Part of the market run up between Labor Day and mid-January was based on the belief that corporate revenue and earnings would increase in the fourth quarter of 2009. At first blush, they have, but only at first blush. A study by Reuters shows that corporate sales among the S&P 500 companies are up only 2% based on numbers release so far when the financial sector is taken out of the figures. With financial firms added in, the improvement is 7%.The data point to another reasons that job formation has been slow. Howard Silverblatt, analyst at Standard & Poor's told the news service that "While sales growth in the financial sector is important because the industry lends money to corporations to build their businesses, sustained revenue growth is needed in nonfinancial sectors for them to increase hiring."
Earnings are another matter altogether. They are still forecast to rise over 200% among companies in the S&P 500. These earnings are largely based on cost savings. That is ironic when the nation's unemployment rate is taken into account. The portion of the corporate world that has the most access to capital -- big companies -- were still benefiting from layoffs late last year.

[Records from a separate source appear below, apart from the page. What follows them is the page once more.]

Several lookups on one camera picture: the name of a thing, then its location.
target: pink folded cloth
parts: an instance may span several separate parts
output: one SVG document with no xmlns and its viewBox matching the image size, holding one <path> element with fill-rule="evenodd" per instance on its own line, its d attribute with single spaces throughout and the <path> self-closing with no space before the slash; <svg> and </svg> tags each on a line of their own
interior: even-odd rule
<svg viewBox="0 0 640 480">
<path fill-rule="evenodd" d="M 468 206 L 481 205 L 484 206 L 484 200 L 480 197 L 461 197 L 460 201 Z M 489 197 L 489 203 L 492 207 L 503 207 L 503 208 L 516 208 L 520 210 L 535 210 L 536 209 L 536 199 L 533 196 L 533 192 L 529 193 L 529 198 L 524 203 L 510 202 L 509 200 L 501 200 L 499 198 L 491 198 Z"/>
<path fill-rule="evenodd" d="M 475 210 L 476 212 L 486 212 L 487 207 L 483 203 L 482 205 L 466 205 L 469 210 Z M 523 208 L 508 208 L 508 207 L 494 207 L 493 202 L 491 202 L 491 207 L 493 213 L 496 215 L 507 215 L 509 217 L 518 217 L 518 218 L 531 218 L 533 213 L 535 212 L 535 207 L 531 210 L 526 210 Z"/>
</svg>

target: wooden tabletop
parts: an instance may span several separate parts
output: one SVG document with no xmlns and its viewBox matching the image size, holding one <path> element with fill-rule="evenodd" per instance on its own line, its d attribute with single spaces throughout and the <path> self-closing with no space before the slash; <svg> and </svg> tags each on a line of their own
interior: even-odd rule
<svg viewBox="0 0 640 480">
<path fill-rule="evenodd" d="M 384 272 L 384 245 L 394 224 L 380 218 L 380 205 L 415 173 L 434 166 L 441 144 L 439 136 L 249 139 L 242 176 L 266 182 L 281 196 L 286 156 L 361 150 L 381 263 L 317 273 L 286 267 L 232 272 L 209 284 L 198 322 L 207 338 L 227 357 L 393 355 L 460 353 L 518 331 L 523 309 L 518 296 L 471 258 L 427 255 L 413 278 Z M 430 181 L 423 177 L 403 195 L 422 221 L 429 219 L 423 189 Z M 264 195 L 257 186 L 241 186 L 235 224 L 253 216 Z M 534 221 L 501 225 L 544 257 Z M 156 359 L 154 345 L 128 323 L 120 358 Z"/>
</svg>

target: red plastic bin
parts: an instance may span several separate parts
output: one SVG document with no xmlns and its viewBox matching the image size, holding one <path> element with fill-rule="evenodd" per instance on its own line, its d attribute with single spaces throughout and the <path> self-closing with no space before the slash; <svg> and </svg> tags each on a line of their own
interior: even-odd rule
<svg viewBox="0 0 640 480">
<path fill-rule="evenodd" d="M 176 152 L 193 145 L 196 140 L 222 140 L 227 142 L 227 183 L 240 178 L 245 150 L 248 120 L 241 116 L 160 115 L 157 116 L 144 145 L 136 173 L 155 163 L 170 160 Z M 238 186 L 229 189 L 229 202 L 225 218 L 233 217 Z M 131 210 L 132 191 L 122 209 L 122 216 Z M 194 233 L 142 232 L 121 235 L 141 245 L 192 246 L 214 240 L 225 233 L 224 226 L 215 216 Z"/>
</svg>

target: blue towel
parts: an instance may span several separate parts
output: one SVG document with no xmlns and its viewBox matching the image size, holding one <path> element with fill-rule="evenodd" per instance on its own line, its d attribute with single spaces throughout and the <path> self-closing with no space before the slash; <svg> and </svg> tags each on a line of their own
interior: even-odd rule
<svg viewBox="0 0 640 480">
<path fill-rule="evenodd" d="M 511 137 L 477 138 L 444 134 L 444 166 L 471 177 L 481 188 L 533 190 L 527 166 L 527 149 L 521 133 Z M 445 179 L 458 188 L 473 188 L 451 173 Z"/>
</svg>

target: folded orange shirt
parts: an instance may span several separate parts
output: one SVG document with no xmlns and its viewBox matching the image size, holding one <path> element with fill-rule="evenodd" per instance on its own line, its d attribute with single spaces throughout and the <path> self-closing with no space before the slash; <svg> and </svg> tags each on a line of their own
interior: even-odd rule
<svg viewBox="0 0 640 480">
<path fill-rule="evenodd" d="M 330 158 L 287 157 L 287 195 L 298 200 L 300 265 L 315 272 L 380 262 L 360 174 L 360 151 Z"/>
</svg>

Fourth quarter productivity grew 6.2% according to the Labor Department after a 7.2% increase in the third quarter. Companies are wringing more work out of their employees, employees who, in turn, are worried about their future jobs prospects. Economic theory says that an increase in productivity is a sign that GDP is growing and that the companies will have to begin to hire people to handle increased sales. The Reuters data show that sales may not be increasing as much as anticipated. And, that means a surge in employment may not be just around the next corner.